Z Chrystusem przez czas zaborów

Łukasz Kaczyński

publikacja 26.03.2018 09:55

W niedzielę wieczorem ulicami Nowej Huty przeszła 12. Nowohucka Droga Krzyżowa, która w tym roku miała wyjątkowy, patriotyczny charakter.

Z Chrystusem przez czas zaborów Trasa 12. Nowohuckiej Drogi Krzyżowej wiodła od pallotyńskiej parafii Matki Bożej Pocieszenia do opactwa cystersów w Mogile Łukasz Kaczyński /Foto Gość

Autorem rozważań przy poszczególnych stacjach był abp Marek Jędraszewski, który także przewodził wieczornej modlitwie w Niedzielę Palmową. Na wstępie przypomniał on słowa św.

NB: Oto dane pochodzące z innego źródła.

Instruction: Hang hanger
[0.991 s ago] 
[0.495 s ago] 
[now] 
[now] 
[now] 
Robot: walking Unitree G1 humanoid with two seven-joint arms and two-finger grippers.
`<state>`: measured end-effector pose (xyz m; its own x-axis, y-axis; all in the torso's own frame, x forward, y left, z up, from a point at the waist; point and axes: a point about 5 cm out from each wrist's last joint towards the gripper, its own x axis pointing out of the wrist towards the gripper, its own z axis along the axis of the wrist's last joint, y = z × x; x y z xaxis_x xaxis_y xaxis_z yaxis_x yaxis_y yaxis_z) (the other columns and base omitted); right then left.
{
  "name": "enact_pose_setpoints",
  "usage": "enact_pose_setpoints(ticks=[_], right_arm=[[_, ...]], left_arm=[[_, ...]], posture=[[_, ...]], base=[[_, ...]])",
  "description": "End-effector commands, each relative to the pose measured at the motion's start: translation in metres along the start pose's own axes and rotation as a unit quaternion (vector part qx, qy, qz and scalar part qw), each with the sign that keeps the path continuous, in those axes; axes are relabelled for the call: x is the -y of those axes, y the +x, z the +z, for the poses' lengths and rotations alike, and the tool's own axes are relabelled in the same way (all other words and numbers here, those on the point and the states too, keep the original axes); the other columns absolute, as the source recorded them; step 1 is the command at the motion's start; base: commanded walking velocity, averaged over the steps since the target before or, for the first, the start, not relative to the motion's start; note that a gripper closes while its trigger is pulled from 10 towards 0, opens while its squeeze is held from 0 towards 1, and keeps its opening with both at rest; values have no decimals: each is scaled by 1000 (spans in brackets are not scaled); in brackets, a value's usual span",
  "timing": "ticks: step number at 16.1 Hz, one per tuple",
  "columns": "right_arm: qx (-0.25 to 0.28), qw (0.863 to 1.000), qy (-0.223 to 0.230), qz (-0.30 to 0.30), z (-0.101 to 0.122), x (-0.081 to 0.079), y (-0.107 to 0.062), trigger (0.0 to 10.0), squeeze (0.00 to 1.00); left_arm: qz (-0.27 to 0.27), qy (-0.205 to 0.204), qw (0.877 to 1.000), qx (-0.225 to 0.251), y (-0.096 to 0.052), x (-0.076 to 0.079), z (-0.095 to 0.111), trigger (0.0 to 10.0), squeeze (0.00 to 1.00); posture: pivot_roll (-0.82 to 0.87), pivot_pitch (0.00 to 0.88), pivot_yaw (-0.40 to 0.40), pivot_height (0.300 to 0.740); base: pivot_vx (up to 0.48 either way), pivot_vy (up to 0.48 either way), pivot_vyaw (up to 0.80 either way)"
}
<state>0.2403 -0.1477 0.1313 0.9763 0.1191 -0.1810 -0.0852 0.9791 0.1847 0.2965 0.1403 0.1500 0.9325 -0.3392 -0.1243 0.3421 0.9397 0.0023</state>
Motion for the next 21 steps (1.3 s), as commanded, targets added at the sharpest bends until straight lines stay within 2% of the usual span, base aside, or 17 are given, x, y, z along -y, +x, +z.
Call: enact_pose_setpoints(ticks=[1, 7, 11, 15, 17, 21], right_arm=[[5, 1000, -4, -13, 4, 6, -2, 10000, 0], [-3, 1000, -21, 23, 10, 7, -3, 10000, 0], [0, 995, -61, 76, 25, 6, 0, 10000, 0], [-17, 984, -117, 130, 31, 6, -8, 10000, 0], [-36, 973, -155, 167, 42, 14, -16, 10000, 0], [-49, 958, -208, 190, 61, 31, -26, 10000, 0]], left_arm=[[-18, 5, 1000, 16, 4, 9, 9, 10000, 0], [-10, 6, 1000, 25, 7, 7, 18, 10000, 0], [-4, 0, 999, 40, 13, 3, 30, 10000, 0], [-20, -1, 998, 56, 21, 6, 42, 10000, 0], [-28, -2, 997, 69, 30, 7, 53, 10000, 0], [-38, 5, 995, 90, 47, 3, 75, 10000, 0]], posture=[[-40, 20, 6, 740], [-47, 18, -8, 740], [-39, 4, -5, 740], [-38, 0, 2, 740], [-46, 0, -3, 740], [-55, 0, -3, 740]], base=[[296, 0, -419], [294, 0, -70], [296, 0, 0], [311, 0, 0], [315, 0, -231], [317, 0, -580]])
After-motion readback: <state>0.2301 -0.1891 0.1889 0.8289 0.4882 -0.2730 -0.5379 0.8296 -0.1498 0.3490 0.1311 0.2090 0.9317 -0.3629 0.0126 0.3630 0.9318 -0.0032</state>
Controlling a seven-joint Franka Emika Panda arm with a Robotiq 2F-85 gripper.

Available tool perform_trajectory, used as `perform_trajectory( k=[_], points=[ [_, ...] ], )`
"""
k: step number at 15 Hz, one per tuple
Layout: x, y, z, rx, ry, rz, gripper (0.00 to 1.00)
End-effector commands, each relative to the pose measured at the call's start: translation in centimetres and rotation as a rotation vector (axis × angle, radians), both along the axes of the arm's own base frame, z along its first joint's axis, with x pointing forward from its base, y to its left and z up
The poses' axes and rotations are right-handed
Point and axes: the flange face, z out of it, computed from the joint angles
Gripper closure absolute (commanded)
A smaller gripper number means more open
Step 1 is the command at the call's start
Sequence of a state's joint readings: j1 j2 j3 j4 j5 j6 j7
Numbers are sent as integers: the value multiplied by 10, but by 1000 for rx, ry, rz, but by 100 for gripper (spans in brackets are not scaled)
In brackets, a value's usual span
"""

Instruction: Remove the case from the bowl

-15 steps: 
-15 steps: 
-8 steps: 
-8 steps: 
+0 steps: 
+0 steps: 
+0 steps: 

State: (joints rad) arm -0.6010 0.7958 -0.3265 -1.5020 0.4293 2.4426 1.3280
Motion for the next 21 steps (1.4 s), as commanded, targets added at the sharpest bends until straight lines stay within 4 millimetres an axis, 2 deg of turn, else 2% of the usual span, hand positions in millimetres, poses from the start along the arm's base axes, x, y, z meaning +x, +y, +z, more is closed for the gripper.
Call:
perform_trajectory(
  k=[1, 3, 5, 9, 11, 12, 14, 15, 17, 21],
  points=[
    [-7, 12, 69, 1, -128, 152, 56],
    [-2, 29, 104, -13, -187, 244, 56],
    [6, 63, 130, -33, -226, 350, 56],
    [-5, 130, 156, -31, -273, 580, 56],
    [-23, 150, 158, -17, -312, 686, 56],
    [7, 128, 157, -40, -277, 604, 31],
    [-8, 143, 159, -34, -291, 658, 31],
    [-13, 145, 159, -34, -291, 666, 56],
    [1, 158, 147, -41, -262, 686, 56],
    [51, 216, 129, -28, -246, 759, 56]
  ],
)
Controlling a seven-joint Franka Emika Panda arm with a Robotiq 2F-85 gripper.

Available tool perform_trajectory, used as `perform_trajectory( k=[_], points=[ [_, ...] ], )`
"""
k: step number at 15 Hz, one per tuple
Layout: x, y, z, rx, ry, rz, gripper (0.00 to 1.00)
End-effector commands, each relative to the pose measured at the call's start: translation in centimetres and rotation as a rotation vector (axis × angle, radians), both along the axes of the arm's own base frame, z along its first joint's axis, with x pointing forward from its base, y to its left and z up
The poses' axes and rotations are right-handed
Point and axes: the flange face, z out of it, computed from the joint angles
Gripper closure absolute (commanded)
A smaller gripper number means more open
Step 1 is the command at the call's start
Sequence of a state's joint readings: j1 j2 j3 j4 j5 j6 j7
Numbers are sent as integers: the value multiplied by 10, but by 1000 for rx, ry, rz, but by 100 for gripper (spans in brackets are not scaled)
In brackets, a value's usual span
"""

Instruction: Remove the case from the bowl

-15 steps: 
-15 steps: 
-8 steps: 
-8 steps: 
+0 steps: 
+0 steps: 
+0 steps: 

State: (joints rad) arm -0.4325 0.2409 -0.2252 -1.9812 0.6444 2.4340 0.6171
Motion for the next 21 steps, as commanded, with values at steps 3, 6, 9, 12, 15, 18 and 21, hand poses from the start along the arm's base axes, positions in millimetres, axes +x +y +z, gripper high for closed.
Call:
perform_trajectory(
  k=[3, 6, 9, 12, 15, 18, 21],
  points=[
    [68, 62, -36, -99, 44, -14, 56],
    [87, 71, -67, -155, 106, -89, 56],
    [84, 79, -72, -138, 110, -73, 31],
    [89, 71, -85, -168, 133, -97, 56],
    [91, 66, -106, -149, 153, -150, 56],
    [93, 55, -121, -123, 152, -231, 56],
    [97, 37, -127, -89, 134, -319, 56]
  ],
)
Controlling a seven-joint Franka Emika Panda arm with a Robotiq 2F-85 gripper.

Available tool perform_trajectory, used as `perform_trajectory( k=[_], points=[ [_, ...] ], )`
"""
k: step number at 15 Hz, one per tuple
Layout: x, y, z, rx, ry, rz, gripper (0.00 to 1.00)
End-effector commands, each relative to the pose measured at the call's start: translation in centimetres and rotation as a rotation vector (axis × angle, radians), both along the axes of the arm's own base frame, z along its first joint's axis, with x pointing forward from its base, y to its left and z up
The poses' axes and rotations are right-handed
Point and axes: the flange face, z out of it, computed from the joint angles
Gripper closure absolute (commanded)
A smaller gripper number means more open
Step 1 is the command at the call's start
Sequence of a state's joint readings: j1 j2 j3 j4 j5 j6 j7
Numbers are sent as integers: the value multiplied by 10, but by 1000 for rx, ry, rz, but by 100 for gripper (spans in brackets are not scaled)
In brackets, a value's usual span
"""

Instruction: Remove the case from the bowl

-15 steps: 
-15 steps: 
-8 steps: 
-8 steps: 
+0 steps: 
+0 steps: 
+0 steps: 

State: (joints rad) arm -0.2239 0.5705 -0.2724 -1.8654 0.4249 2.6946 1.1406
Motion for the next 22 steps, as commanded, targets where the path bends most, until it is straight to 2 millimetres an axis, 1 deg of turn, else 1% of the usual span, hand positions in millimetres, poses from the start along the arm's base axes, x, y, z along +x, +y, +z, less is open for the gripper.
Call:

Jana Pawła II o tym, że nie da się zrozumieć historii Polski bez odniesienia do Boga.

- Chcemy jako Polacy zrozumieć siebie samych, pragniemy pojąć naszą wspaniałą i zarazem tak niekiedy trudną przeszłość, aby umieć iść w przyszłość i budować na pewnych fundamentach. Dlatego dzisiaj chcemy popatrzeć na dzieje Polaków w trakcie zaborów przez pryzmat Chrystusa oraz odkryć rolę Kościoła katolickiego w tych trudnych latach - mówił 25 marca metropolita krakowski.

Następnie z perspektywy ostatnich chwil życia Jezusa, abp Jędraszewski przedstawił długą drogę od momentu pierwszych rozbiorów do odzyskania przez Polskę wolności w 1918 r. - Mocarstwa rozbiorowe skazały Polaków na dźwiganie krzyża hańby wynikającego z utraty własnej państwowości. Mieli oni stać się widowiskiem dla świata. Ciągle zawstydzani i upokarzani, co miało wyniszczyć tkankę duchową narodu - kulturę, religię i język. Jednak Polacy nigdy się nie poddali - brzmiał fragment rozważań.

Jak zaznaczył hierarcha, ten "historyczny krzyż", dzięki mężnej postawie narodu polskiego i trwaniu przy Ewangelii oraz krzyżu Chrystusowym, stał się jednak bramą do suwerenności.

- Naród pozbawiony przez zaborców wolności nieustannie słyszał głos swojej Matki i Królowej, która z wileńskiej Ostrej Bramy i częstochowskiej Jasnej Góry nawoływała go do wierności Bogu. A on odpowiadał niezmiennie słowami wierności Chrystusowi i Jego Matce, będąc gotowym na dalsze zmagania, co sprawiło, że Polska w końcu zmartwychwstała - podkreślił metropolita. Na zakończenie rozważań wspólnie z wiernymi wypowiedział słowa modlitwy za ojczyznę ks. Piotra Skargi.

Uczestnicy nabożeństwa przyznawali, że możliwość podążania za krzyżem po dzielnicy, która w zamyśle władz komunistycznych miała być "miastem bez Boga", to przejmujące przeżycie. - Łączymy się duchowo z tymi, którzy zawalczyli kilkadziesiąt lat temu o krzyż i pokazali nam jak ważny jest on w życiu człowieka i naszego narodu. Ma to niezwykłą wymowę zwłaszcza w tym roku, kiedy cieszymy się z tego, że 100 lat temu Polska odzyskała niepodległość - stwierdził Józef.

Z kolei Joanna dodała, że niezmiernie ważne jest to, że świadectwo wiary na Nowohuckiej Drodze Krzyżowej nie jest krzykliwe. - Idziemy z cichym śpiewem i modlitwą na ustach, rozważając mękę Chrystusa. To nie manifestacja, ale pokorne przyznawanie tego, że bez Boga nie można w życiu niczego zbudować, a dobro, który się przez Niego wydarza jest właśnie najczęściej ciche i trzeba umieć je dostrzec - powiedziała.

Trasa 12. Nowohuckiej Drogi Krzyżowej wiodła od pallotyńskiej parafii Matki Bożej Pocieszenia do Opactwa Cystersów w Mogile. Nabożeństwo było transmitowane przez Radio Pallotti.FM.